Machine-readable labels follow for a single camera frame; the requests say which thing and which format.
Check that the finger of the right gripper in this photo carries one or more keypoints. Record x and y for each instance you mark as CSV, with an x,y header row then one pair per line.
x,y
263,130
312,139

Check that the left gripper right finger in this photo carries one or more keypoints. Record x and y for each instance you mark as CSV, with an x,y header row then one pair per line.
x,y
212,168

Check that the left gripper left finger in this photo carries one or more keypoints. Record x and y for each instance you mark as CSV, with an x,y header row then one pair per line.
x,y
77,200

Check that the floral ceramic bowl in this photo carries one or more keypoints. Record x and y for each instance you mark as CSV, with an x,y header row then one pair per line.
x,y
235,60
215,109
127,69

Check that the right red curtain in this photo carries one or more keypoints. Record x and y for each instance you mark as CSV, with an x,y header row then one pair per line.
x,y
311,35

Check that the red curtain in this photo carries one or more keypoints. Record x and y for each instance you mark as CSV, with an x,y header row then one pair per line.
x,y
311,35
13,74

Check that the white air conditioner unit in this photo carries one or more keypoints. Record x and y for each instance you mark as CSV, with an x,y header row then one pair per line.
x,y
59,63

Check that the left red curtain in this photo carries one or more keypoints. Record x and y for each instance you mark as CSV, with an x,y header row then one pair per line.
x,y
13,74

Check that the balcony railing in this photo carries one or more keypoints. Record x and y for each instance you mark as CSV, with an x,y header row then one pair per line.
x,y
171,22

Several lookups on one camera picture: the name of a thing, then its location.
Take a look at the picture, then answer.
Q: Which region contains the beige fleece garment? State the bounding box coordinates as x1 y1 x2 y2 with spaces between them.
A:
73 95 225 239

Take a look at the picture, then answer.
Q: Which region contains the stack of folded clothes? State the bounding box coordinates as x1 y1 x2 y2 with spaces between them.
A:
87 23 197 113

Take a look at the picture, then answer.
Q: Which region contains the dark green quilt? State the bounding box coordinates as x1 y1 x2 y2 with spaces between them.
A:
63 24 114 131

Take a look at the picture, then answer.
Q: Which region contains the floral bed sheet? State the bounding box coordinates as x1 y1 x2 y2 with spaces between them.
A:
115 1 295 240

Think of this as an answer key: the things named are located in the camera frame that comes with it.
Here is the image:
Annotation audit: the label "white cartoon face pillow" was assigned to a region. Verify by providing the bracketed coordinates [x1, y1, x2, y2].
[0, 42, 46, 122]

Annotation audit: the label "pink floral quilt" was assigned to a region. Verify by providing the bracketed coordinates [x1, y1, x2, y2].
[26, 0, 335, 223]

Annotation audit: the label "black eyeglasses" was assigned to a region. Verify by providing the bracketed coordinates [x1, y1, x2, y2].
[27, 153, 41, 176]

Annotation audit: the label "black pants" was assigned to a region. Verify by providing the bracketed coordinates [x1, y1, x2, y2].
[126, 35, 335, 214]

==

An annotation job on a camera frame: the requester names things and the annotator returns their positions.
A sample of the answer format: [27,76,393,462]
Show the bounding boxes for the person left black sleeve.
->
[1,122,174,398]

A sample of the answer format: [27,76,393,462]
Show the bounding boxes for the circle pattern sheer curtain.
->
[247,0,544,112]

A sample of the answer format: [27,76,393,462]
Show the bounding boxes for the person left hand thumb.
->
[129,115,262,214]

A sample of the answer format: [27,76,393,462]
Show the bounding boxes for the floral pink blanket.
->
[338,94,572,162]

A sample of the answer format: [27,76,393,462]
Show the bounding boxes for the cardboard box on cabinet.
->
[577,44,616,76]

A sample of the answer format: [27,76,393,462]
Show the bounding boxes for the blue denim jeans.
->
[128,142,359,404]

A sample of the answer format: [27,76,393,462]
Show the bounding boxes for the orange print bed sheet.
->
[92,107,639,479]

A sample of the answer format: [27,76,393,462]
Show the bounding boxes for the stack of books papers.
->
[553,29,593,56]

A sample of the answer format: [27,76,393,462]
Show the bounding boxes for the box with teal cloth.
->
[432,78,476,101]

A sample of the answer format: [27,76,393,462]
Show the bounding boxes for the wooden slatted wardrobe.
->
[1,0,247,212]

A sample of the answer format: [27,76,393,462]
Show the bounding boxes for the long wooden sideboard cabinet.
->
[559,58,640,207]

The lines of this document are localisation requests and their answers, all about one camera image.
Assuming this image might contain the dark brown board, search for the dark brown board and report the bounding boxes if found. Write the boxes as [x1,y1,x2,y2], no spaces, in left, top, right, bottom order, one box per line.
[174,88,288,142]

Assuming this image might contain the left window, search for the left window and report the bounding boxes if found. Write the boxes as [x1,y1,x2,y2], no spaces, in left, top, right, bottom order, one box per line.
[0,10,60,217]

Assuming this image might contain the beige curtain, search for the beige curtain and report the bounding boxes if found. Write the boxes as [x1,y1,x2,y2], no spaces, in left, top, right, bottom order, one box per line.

---

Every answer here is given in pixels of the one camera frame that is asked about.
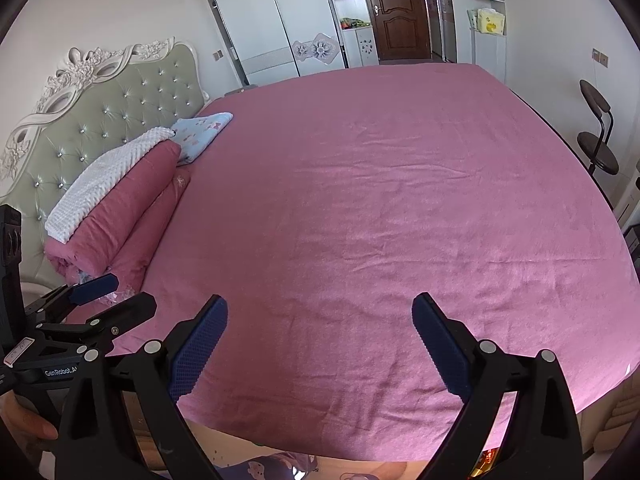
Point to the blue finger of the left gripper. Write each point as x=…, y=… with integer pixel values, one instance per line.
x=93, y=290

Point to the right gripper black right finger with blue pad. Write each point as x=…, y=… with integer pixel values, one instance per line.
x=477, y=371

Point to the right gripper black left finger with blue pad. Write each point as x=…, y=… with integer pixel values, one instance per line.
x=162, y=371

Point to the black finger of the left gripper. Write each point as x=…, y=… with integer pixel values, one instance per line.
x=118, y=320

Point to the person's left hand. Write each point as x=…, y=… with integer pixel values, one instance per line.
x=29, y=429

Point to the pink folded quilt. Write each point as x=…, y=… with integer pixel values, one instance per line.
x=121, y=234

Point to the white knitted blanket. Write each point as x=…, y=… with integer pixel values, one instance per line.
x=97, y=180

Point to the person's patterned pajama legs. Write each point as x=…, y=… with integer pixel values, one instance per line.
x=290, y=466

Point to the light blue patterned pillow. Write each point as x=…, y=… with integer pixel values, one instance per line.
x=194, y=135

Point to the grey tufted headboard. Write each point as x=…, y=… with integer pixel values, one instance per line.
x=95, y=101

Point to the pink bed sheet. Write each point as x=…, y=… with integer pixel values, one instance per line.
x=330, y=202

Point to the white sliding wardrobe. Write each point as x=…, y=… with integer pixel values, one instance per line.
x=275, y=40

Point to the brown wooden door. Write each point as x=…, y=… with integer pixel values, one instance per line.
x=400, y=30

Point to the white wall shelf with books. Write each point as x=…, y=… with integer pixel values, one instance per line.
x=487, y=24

TASK DIRECTIONS | When a line in the listing includes the word "stack", report that line in full.

RESULT FOR THIS EXERCISE |
Q: Which region contains the stack of folded clothes? State the bounding box coordinates as x1 y1 x2 y2 with spaces between them.
Show the bounding boxes for the stack of books papers.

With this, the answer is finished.